**What to produce**
When a line below contains the word "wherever", copy that line.
::: The data :::
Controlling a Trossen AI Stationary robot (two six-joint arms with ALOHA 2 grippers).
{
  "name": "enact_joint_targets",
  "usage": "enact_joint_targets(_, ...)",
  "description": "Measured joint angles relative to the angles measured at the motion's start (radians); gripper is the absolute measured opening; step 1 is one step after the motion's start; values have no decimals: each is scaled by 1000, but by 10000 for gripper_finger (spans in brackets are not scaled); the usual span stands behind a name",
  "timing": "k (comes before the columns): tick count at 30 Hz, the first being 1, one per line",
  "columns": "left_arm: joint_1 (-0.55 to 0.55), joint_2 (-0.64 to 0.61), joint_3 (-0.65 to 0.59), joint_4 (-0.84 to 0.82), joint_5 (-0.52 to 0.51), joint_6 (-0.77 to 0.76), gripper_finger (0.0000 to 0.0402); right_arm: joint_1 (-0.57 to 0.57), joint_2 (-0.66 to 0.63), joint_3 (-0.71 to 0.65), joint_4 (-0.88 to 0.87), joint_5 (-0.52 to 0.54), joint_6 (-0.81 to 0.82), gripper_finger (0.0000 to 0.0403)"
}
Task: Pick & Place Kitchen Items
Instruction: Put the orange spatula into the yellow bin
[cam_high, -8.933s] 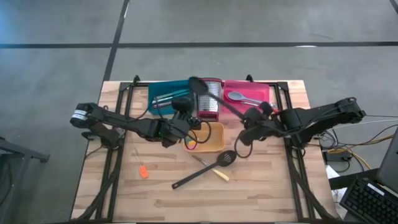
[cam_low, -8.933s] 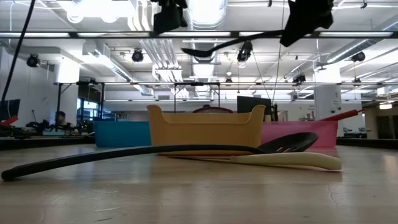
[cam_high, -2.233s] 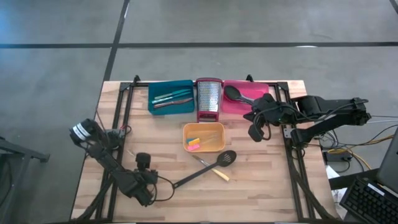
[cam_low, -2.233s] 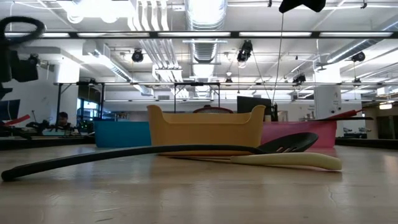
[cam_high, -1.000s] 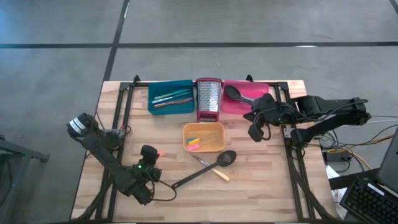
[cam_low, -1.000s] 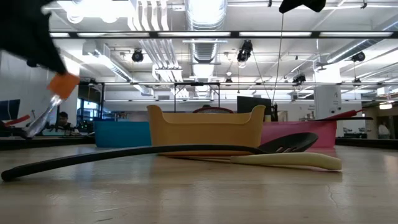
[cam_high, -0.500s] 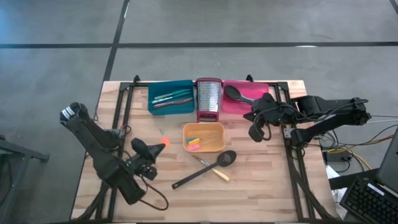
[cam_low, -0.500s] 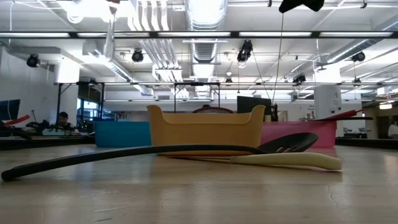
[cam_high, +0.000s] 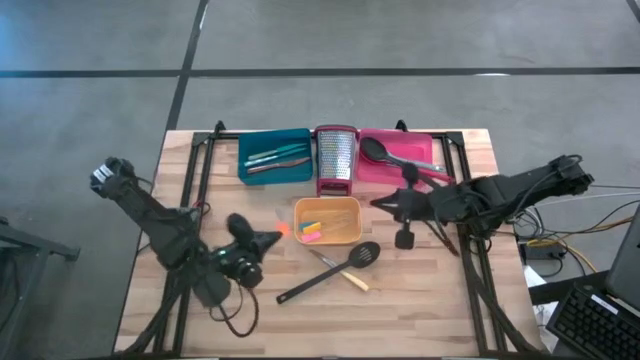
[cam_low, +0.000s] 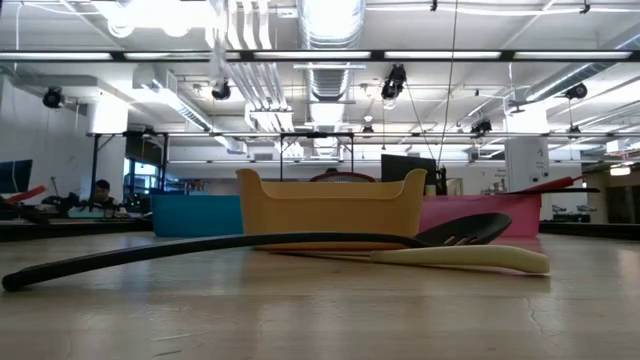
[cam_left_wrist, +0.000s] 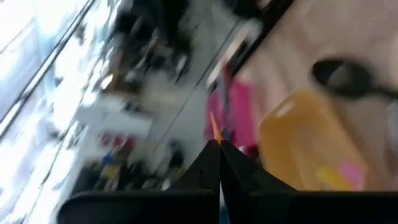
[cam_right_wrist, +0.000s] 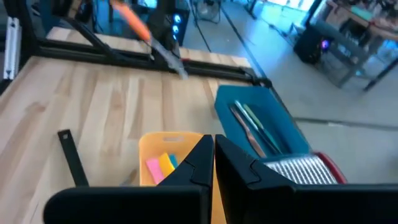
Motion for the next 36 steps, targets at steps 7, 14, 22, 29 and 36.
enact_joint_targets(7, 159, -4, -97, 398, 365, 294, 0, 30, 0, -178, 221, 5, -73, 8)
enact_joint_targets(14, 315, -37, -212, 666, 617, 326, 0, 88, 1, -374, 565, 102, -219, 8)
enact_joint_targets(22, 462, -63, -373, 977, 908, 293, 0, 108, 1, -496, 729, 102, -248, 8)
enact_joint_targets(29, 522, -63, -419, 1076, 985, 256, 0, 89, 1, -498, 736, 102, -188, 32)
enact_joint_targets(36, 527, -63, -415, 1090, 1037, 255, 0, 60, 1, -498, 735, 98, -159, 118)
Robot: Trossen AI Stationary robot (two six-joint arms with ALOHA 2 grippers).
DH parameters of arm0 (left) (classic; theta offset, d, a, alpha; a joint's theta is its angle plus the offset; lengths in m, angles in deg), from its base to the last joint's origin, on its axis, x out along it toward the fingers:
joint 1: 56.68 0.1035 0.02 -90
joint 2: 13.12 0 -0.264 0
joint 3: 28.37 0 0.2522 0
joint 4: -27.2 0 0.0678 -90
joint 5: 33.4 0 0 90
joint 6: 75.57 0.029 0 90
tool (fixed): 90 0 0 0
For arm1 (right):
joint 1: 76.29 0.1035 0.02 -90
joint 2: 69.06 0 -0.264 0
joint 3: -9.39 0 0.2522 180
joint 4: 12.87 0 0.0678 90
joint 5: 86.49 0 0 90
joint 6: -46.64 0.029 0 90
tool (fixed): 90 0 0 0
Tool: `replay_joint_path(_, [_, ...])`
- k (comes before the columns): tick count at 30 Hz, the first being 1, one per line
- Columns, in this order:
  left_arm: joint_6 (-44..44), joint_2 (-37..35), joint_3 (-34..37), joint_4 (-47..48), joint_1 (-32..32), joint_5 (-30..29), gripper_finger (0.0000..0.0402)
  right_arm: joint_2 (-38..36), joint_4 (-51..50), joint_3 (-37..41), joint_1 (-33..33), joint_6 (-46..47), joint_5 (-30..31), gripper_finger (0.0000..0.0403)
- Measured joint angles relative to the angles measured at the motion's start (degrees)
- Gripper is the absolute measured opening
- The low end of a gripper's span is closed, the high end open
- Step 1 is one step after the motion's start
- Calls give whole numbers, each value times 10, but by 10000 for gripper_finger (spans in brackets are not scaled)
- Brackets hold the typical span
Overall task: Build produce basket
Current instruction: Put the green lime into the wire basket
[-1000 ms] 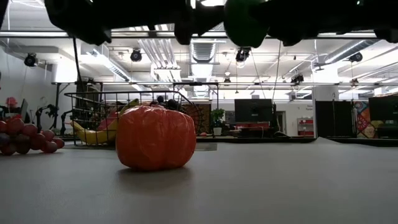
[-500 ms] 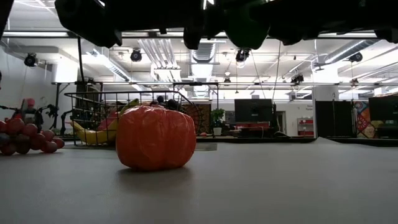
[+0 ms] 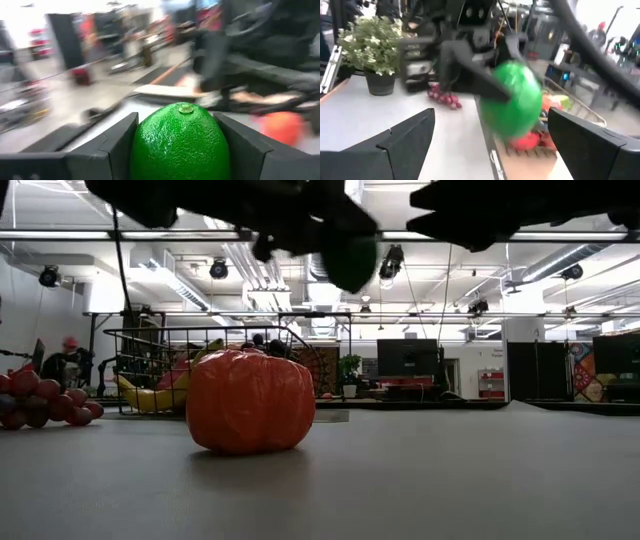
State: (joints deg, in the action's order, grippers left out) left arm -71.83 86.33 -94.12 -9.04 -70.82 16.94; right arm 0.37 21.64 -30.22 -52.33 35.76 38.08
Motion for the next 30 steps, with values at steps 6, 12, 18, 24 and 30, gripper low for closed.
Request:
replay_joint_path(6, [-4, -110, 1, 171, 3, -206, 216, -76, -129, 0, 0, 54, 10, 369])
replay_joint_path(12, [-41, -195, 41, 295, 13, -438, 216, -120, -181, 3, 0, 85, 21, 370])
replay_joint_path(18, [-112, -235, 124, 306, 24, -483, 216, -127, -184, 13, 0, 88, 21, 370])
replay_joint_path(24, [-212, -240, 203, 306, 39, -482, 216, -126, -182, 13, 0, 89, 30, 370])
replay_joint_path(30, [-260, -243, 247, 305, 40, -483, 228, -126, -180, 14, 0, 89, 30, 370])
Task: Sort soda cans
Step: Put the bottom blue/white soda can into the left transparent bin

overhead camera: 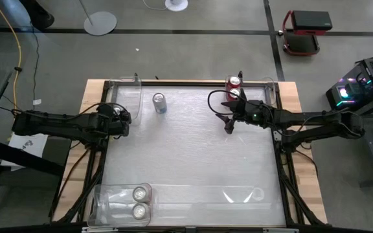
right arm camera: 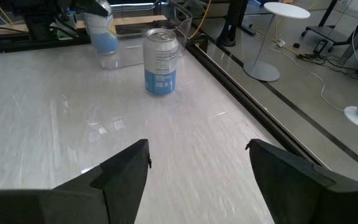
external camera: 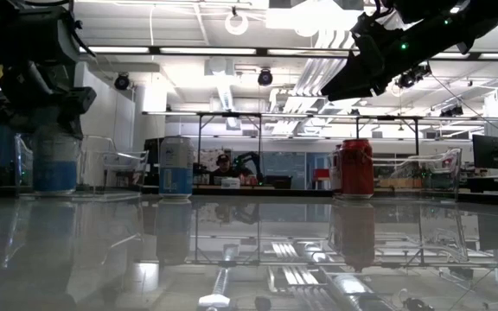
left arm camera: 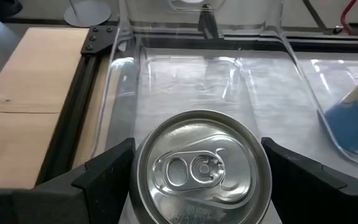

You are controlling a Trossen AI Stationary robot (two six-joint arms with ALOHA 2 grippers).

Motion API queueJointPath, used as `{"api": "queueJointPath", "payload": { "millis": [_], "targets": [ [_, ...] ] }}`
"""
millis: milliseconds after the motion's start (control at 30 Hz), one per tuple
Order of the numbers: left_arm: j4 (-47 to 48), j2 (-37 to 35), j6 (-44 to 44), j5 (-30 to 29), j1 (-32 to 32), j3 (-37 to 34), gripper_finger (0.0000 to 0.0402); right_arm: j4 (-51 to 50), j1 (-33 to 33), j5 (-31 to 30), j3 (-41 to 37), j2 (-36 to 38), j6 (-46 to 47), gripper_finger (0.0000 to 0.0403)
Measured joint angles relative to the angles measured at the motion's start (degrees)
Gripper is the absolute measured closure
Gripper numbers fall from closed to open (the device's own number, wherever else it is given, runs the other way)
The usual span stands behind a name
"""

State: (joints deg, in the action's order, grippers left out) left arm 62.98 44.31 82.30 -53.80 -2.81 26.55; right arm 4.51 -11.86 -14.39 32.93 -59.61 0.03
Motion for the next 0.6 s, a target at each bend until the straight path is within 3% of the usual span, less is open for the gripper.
{"api": "queueJointPath", "payload": {
  "millis": [467,600],
  "targets": [
    [0.69,0.01,-0.31,2.17,-0.44,1.25,0.0090,0.00,0.01,0.01,0.00,0.00,0.13,0.0132],
    [0.50,0.00,-4.15,4.01,-2.22,3.56,0.0090,0.00,0.01,0.02,0.00,0.00,0.09,0.0132]
  ]
}}
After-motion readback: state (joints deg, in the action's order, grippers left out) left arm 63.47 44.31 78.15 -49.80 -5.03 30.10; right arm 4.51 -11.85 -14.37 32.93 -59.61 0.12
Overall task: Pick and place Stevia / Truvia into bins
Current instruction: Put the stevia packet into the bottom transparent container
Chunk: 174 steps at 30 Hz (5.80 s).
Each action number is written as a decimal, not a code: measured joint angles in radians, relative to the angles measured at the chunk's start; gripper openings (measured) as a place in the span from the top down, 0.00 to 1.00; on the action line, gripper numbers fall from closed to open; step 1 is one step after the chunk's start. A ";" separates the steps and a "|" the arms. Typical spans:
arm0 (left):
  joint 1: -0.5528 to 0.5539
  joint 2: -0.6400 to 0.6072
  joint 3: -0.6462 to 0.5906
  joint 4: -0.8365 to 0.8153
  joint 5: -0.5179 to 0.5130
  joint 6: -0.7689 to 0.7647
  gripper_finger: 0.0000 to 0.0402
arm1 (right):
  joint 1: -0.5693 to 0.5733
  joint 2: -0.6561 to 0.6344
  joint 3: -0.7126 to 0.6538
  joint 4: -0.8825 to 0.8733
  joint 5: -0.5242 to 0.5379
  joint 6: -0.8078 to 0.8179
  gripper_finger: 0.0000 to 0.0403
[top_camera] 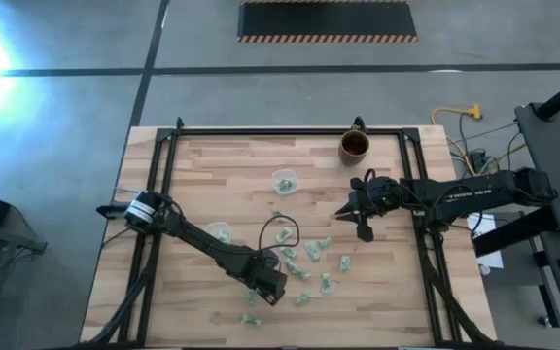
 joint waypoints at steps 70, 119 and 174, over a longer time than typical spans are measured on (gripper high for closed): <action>0.021 -0.504 -0.280 -0.488 -0.302 -0.103 0.74 | 0.000 0.000 0.000 0.031 0.001 0.001 0.85; -0.143 -0.136 -0.108 0.057 -0.015 0.362 0.73 | 0.000 0.000 -0.036 0.031 -0.001 0.027 0.85; 0.065 -0.132 -0.142 0.061 -0.158 0.788 0.73 | 0.000 0.000 -0.078 0.061 -0.002 0.065 0.85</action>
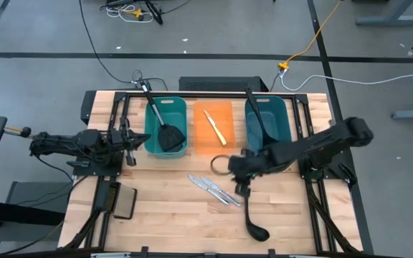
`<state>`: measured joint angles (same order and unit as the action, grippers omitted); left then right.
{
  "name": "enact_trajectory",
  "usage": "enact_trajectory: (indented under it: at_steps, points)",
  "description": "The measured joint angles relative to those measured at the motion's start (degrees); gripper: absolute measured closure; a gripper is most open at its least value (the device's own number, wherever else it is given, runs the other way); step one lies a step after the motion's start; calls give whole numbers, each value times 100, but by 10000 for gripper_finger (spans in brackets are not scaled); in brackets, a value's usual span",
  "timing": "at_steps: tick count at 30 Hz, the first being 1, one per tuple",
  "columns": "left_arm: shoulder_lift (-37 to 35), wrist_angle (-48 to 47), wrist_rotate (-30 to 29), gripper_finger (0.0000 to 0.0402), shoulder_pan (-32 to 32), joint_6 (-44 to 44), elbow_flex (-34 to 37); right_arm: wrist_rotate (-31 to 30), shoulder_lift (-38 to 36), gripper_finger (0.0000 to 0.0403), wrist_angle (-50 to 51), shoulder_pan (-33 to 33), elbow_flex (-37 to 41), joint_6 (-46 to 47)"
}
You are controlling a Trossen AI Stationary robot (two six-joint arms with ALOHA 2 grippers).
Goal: Pick & Place Kitchen Items
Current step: Put the top silver knife into the orange bin
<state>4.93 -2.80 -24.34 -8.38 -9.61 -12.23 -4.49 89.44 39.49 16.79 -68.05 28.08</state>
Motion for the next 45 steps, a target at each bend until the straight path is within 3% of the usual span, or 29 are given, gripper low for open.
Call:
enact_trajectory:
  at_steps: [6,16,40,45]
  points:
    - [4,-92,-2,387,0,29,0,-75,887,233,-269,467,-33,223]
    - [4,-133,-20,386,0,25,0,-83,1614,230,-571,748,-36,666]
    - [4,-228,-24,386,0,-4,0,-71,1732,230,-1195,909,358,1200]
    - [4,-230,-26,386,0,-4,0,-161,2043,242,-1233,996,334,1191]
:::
**Answer below**
Gripper numbers fall from closed to open (the device's own number, wherever else it is given, runs the other way)
  "description": "The measured joint angles relative to those measured at the motion's start (degrees); gripper: absolute measured closure; a gripper is most open at its least value (the device's own number, wherever else it is given, runs the other way); step one lies a step after the motion's start; calls give whole numbers, each value times 100, but by 10000 for gripper_finger (spans in brackets are not scaled); in brackets, a value's usual span",

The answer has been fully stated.